Consider this: two decades ago, there was no Facebook. Twitter hadn’t yet been conceived. Researchers and psychologists were still learning that the internet — and more so, computer games — could indeed be addictive. We hadn’t yet programmed ourselves to share intimate details of our lives on a minute-to-minute basis.
Today, that has changed. Everyone seems to have a Facebook page now, from university students in New York City to cab drivers in New Delhi. When we “like” something, we may not necessarily like it. When we “friend” someone, they may not actually be our friends.
A recent study at the University of Chicago Booth School of Business concluded that tweeting or checking emails may actually be harder to resist than cigarettes and alcohol, and that while sleep and sex may be stronger urges, people are more likely to give in to longings or cravings to use social and other media.
So why, exactly, is Facebook so hard to quit?
GIVING UP ON FACEBOOK
“Facebook is the millennium’s new water cooler,” says Dr. Deborah Serani, a lecturer, professor, therapist and author of the book “Living with Depression: Why Biology and Biography Matter along the Path to Hope and Healing.” “Though virtual in its design, it serves as a way for us to catch up on latest trends, share milestones, learn about juicy gossip or live vicariously through the experience of others.” Not only is Facebook a way to keep up with the Joneses, she says, it’s a way to keep track of the Joneses. It provides us with social capital.
That’s the attraction of Facebook and other social media — it promises a connection with others. But is Facebook too much of a good thing? “The reason Facebook and other forms of social media are so addicting and hard to quit is due to the instant gratification that they provide,” says Elika Kormeili, a clinical therapist in Los Angeles. “There is a sense of satisfaction each time someone ‘likes’ or comments on your status update. This in turn boosts our self-esteem and reinforces the Facebook cycle. It provides instant gratification and reinforcement.”
By nature, people are social creatures who crave human interaction, Kormeili explains. “The social media world allows us to find information on others in a way that is socially acceptable and for the most part unknown to others. We can connect with our friends, family, find people with similar lifestyles and suddenly, the world does not seem like such a big and lonely place.”
It gets hard to quit, however, because it has a highly addictive component. “Think about it,” says Jonathan Alpert, a Manhattan-based psychotherapist and author of “Be Fearless: Change Your Life in 28 Days”: “You never know when you might have a new message, friend request, or see a status update on someone else’s page. It keeps you coming back for more. Due to the unpredictable nature of this form of reinforcement it is the most powerful form of reinforcement known. It’s what keeps people going back again, and again, and again. Not too different from a slot machine at a casino. You put the money in, and you never know when you might win. Could be now, or it could be 10 plays from now. The occasional reinforcement or win is what provides hope for more and keeps you going back. Facebook is no different.”

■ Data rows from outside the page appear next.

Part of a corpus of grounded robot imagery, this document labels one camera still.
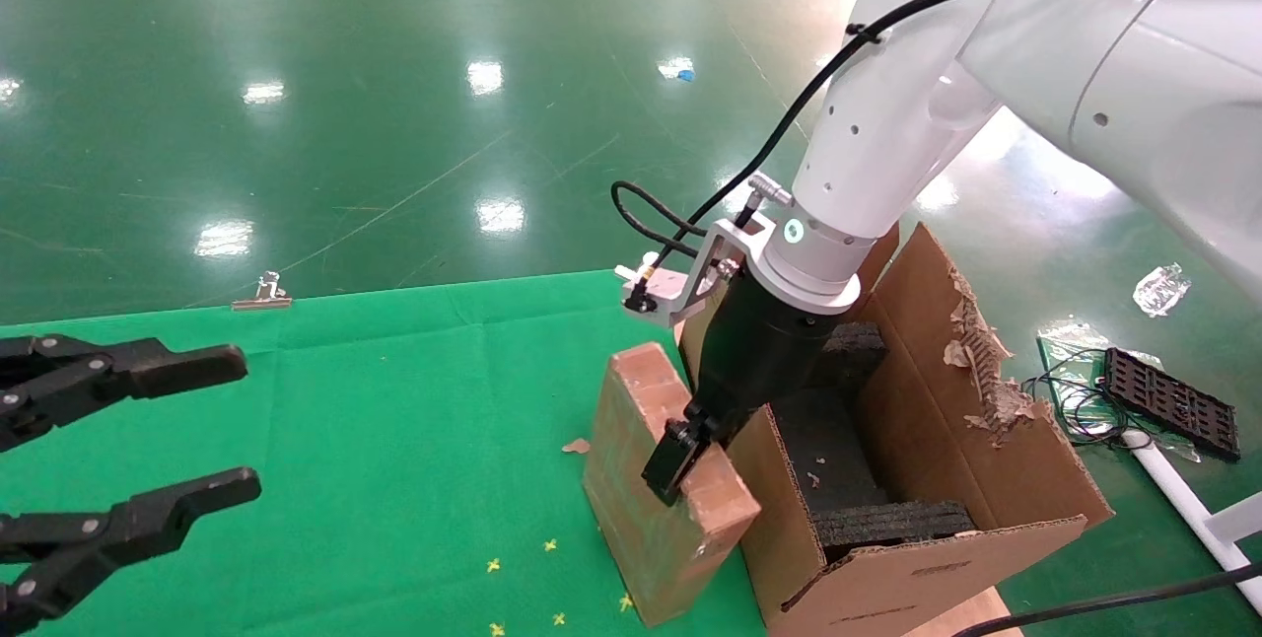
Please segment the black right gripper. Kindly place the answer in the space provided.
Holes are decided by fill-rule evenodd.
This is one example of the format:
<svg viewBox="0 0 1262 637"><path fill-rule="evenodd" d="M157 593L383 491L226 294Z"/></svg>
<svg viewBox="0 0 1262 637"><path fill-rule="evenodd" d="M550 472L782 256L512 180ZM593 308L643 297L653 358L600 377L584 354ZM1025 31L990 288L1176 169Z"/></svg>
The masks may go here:
<svg viewBox="0 0 1262 637"><path fill-rule="evenodd" d="M729 447L758 407L804 386L837 325L837 314L804 312L771 294L751 272L736 272L700 341L688 351L695 368L685 415L668 418L644 465L652 494L674 506L681 481L711 444Z"/></svg>

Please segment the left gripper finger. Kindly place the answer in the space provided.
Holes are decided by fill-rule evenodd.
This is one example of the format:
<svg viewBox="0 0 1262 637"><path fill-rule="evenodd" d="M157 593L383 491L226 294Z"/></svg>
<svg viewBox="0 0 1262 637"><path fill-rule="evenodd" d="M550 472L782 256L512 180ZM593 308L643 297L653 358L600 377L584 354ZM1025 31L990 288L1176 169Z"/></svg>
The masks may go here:
<svg viewBox="0 0 1262 637"><path fill-rule="evenodd" d="M239 346L172 351L156 337L100 346L69 336L1 341L1 449L9 452L112 407L233 383L247 375Z"/></svg>
<svg viewBox="0 0 1262 637"><path fill-rule="evenodd" d="M1 632L63 618L109 578L180 550L194 522L261 496L239 467L133 496L102 512L3 515L1 561L24 571L1 587Z"/></svg>

Dr. Jennifer Love Farrell, a psychiatrist and addiction specialist at Amen Clinics and a diplomate of the American Board of Psychiatry and Neurology and the American Board of Addiction Medicine, feels that people like Facebook so much because it allows us to create a selected identity online. “It’s me, only better,” she says. “I can be funny, never negative, always beautiful (who posts a pic with a double chin?) and create for others a ‘memory’ or ‘picture’ of me that is entirely realistic or completely selective.” She says she has patients who spend hours thinking of a funny comment, then rewriting it over and over. Their friends think they are hilarious and have no idea it took them six hours (and an entire distracted day at work) to come up with that snappy retort. “We can convince people we are clever, thin, popular, busy, and important; basically we can show everyone how much we rock, right?”
YOUR BRAIN ON FACEBOOK
When we first log on to Facebook, the brain’s reward-circuitry is activated, surging the levels of the feel-good neurotransmitter dopamine. The problem is that this rush is short lived and, says Serani, we soon need to find that feel-good thrill again. “This triggers a desire for many users to connect further,” she says. “Be that leaving comments, friending, liking, or reading news feeds. Dopamine is a great turn-on. It feels awesome. And though you’d think that too much of it would send you into the most blissful of places, the truth is that too much of it results in an agitated restlessness.” For some, that’s enough anxiety to remove themselves from the situation by logging off. But for others, the craving opens up a desire to seek more social experiences, to seek that high again, which makes them stay on Facebook longer or check in more frequently in the hopes of recreating that buzz.”
A recent study by neuroscientists at Harvard found that talking about ourselves brings us a kind of pleasure similar to what we feel eating food, having sex or getting money. Diana Tamir, the study’s lead researcher, said the study found people were even willing to forgo money in order to talk about themselves.